On cross-examination Preston Forsee said that the Peters never did have the deed from the respondent in their possession, and *559 that the attorney for the Realty Company never offered to deliver it to him. A suit was later filed by the Don-Mar Realty Company against respondent and Lorene M. Peters and husband for a decree permitting it to appropriate the funds deposited with it in the transaction in question to apply on its claim against the parties to the contract for commission and attorneys' fees and expenses. The witness further testified that on June 24, 1954, he received a written "release" from George and Lorene Peters as attorney in "the case of Effie Kirby".

Don Robinson, witness for the appellants, testified that he operated under the name of Don-Mar Realty Company and was the agent for the parties in the exchange contract described. He said he recalled seeing deeds in the transaction in the files in his office, signed by respondent and Lorene Peters and husband, and dated February 18, 1954; that his company on or about June 17, 1954, had sued respondent over the transaction; that one of the parties had "backed out" and wanted to call off the deal "or something like that". The petition in his case, allowed in evidence without objection, alleged that the parties had executed assignments of insurance on the same date. Witness said he was told by one of the parties "to hold the money and not turn over—I don't remember when the fire occurred but I think that is what caused us not to go through with it". He said that the parties had never directed him to deliver their deeds to each other; that Mr. Peters had asked him to hold the money and "everything", had said he "would not go through with this contract". The witness said he had never delivered any assignments of the insurance to either of the parties or their agents, but "held everything because there was a dispute over closing it".

Lester Leamon, adjuster for the Western Adjustment & Inspection Company, investigated the fire loss and on April 19, 1954, saw in the file of the Don-Mar Realty Company the exchange contract, warranty deeds signed by the parties and assignments of insurance. He could not recall seeing respondent's signature to the assignments of insurance. The policies had about three and a half months to run after the fire. The premiums were paid up. He never tendered back to respondent any part of the premiums paid.

Respondent, who lived in Kansas City, Missouri, testified that she first heard of the fire on March 4, 1954, when Mrs. Peters called her and told her; that she then called the insurance agent, who referred her to Mr. Leamon, the adjuster. The latter came to see her and later investigated the fire loss. She demanded the payment of the policies but appellants refused to pay. No part of her premiums have ever been repaid or tendered to her. She still occupies the property in her name and claims to own it.

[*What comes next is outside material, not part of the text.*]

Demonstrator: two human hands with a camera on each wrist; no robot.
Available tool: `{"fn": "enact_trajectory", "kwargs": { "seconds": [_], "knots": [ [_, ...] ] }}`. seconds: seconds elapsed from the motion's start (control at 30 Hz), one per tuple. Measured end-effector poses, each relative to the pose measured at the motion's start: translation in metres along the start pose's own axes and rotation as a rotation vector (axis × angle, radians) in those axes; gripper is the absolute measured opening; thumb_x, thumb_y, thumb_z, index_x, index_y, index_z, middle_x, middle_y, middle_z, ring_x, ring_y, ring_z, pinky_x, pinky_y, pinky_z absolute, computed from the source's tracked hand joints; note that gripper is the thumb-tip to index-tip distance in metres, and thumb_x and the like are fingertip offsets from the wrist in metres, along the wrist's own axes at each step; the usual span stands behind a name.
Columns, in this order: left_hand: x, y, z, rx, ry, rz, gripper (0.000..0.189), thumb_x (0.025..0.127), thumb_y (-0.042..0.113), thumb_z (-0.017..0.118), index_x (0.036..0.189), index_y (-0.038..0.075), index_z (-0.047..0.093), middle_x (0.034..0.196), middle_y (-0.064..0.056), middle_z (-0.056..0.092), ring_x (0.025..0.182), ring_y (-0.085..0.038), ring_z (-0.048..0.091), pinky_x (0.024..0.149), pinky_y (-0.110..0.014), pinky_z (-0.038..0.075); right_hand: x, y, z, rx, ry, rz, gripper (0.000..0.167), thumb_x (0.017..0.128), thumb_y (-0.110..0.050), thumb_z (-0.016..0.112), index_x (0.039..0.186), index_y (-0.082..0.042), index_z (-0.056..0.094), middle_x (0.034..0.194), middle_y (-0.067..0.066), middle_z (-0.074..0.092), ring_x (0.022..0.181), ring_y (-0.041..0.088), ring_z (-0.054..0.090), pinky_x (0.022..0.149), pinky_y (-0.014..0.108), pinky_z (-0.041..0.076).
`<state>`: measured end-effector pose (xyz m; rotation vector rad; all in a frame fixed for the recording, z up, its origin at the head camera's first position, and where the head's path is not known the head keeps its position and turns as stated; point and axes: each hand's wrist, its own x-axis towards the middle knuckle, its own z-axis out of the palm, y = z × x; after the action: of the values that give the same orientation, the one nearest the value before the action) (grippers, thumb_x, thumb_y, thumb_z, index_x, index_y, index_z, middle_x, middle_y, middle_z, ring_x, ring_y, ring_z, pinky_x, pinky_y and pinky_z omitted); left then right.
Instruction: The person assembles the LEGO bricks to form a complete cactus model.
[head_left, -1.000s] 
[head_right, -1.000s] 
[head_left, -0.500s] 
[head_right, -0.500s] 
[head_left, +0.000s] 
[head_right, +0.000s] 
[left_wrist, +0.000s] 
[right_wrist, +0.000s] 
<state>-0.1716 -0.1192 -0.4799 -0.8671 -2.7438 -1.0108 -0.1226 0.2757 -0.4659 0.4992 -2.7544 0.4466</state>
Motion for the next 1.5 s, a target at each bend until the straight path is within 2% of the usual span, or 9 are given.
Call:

Respondent further testified that she never was in the office of the Don-Mar Realty Company and never appeared before a notary public for the purpose of executing any instruments referring to her property. She said that on March 4, 1954, Mr. Robinson, the agent, and a saleswoman named Mrs. Ward, came to her home. She was ill but they pushed the door open and they insisted that respondent sign "this and that". She said that she had not previously signed a warranty deed to Mrs. Peters, nor did she recall signing one on March 4. She was asked "* * * whether or not between the time that you acknowledged this agreement for the trade of your property, and the 28th day of February, 1954, * * * did you sign any warranty deeds and deliver them to anybody, for the sale of your property in Benton County, Missouri? A. I did not". She said she never delivered any assignment of insurance to either Mrs. Peters, Mr. Robinson or Mrs. Ward, or any other papers except the exchange contract. She said that prior to the date of the signing she had received no closing statement nor did she receive any deed from Mrs. Peters.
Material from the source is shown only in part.